I wanted to check the S.M.A.R.T. attributes for the drive, but NVMe support for
disk-monitoring tools is relatively new in Linux, so I had to build smartctl
from source, using the configuration option --with-nvme-devicescan
. The output
showed everything okay:
sudo smartctl -x -d nvme /dev/nvme0
smartctl 6.5 2016-05-07 r4318 [x86_64-linux-4.4.0-57-generic] (local build)
Copyright (C) 2002-16, Bruce Allen, Christian Franke, www.smartmontools.org
=== START OF INFORMATION SECTION ===
Model Number: THNSN51T02DUK NVMe TOSHIBA 1024GB
Serial Number: 966S10FGT1BT
Firmware Version: 5KDA4101
PCI Vendor/Subsystem ID: 0x1179
IEEE OUI Identifier: 0x00080d
Controller ID: 0
Number of Namespaces: 1
Namespace 1 Size/Capacity: 1,024,209,543,168 [1.02 TB]

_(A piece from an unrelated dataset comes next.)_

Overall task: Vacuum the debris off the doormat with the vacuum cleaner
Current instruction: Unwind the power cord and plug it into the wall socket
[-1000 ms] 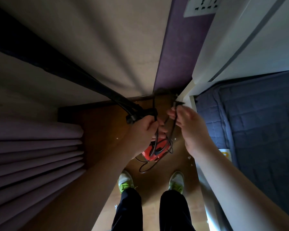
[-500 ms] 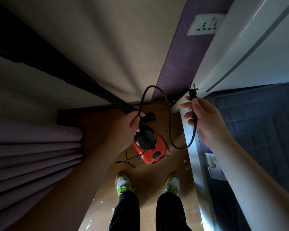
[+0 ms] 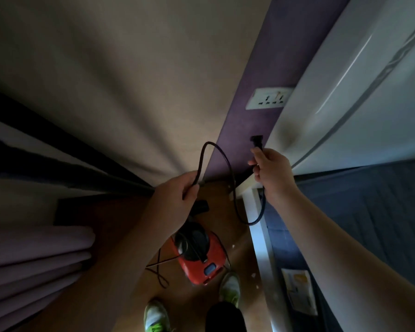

Namespace 1 Formatted LBA Size: 512
Local Time is: Sun Jan 1 17:46:20 2017 EST
Firmware Updates (0x02): 1 Slot
Optional Admin Commands (0x0017): Security Format Frmw_DL *Other*
Optional NVM Commands (0x001e): Wr_Unc DS_Mngmt Wr_Zero Sav/Sel_Feat
Warning Comp. Temp. Threshold: 78 Celsius
Critical Comp. Temp. Threshold: 82 Celsius
Supported Power States
St Op Max Active Idle RL RT WL WT Ent_Lat Ex_Lat
0 + 6.00W - - 0 0 0 0 0 0
1 + 2.40W - - 1 1 1 1 0 0
2 + 1.90W - - 2 2 2 2 0 0
3 - 0.0120W - - 3 3 3 3 5000 25000
4 - 0.0060W - - 4 4 4 4 100000 80000
Supported LBA Sizes (NSID 0x1)
Id Fmt Data Metadt Rel_Perf
0 + 512 0 2
1 - 4096 0 1
=== START OF SMART DATA SECTION ===
SMART overall-health self-assessment test result: PASSED
SMART/Health Information (NVMe Log 0x02, NSID 0xffffffff)
Critical Warning: 0x00
Temperature: 36 Celsius
Available Spare: 100%
Available Spare Threshold: 50%
Percentage Used: 0%
Data Units Read: 172,363 [88.2 GB]
Data Units Written: 579,378 [296 GB]
Host Read Commands: 3,566,794
Host Write Commands: 10,514,861
Controller Busy Time: 16
Power Cycles: 60
Power On Hours: 38
Unsafe Shutdowns: 19
Media and Data Integrity Errors: 0
Error Information Log Entries: 0
Warning Comp. Temperature Time: 0
Critical Comp. Temperature Time: 0
Temperature Sensor 1: 36 Celsius
Error Information (NVMe Log 0x01, max 128 entries)
No Errors Logged
We’ll see how the drive holds up; hopefully this error was a minor software issue and not a hardware fault.
Update 5 Jan 2017
The NVMe crash returned once a day for a total of three crashes. I contacted Dell support and they were incredibly responsive. The technician came to my house the next day and replaced the SSD and motherboard on my laptop. So far, so good. Ideally, there would be no problem to begin with, but the service has been a great experience.
The new SSD is a made by Lite-on instead of Toshiba. The motherboard is indistinguishable from the old one, and it comes with a new CPU and GPU.